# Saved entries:
◇ ◇ ◇ ◇
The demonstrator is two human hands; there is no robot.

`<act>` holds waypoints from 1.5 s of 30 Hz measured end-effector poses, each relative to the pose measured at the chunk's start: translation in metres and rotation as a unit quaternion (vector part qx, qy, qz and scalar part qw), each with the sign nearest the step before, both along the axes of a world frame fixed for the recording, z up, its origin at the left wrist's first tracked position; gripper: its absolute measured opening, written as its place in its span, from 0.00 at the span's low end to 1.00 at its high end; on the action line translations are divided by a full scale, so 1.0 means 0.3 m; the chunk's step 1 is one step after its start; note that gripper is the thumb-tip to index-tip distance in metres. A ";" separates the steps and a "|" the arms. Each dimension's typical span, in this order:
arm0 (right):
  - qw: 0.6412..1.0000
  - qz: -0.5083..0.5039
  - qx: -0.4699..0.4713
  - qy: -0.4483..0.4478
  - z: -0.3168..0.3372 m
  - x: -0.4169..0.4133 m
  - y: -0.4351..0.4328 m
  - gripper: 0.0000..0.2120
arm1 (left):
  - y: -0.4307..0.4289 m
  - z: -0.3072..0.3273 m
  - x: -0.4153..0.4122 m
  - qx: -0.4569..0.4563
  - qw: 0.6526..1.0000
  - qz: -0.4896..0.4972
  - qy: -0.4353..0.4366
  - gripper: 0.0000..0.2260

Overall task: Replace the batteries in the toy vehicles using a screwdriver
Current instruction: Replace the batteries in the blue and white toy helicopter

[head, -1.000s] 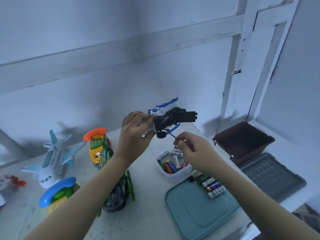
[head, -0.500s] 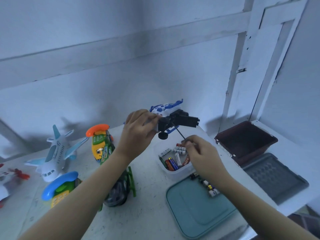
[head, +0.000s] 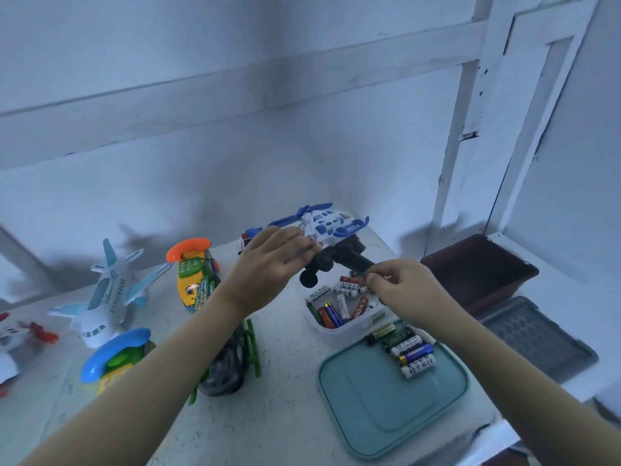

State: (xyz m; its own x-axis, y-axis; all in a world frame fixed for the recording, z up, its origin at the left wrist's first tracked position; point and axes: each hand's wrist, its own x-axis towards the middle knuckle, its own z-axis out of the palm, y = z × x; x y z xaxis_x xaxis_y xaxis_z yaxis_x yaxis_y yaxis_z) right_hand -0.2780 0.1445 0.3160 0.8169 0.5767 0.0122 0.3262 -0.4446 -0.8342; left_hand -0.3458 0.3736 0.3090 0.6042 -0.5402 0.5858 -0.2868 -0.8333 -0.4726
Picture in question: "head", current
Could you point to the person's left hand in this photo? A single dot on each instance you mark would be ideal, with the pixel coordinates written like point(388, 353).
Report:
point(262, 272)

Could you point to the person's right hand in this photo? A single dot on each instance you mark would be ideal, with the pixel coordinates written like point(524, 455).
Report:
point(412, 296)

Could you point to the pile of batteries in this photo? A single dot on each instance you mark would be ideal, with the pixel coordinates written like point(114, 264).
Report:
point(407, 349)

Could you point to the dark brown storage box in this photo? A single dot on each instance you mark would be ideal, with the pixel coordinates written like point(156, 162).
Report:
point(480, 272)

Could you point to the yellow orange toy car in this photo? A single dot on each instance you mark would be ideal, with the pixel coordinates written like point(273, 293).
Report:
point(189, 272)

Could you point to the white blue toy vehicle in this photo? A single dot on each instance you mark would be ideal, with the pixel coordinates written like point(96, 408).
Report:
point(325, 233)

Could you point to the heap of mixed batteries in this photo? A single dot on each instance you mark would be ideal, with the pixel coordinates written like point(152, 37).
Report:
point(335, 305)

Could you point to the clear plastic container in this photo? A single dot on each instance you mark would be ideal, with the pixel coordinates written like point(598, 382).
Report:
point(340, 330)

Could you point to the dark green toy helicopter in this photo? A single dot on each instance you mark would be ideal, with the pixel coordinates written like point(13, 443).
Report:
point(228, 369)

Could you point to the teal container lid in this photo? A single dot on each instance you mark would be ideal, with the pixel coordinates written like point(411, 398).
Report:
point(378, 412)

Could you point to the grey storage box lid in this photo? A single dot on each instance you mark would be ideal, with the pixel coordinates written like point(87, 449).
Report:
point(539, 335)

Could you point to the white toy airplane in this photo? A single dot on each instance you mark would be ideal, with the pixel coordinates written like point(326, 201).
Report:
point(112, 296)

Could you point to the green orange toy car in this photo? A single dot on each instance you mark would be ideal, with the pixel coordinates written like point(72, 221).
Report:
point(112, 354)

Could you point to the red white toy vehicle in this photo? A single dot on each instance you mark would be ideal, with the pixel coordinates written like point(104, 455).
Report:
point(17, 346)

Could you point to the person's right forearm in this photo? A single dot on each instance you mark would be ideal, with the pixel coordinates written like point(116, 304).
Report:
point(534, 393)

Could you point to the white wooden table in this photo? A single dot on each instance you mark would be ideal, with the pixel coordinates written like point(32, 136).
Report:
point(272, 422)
◇ ◇ ◇ ◇
# Exercise:
Of all the entries above, output exactly the lines between the one holding "Could you point to the dark green" and the one holding "Could you point to the grey", inclusive.

# Solution to this problem:
Could you point to the dark green toy helicopter in this photo? A single dot on each instance you mark would be ideal, with the pixel coordinates written like point(13, 443).
Report:
point(228, 369)

Could you point to the teal container lid in this photo? A single dot on each instance you mark would be ideal, with the pixel coordinates written like point(411, 398).
Report:
point(378, 412)

Could you point to the grey storage box lid in this photo? A single dot on each instance you mark would be ideal, with the pixel coordinates written like point(87, 449).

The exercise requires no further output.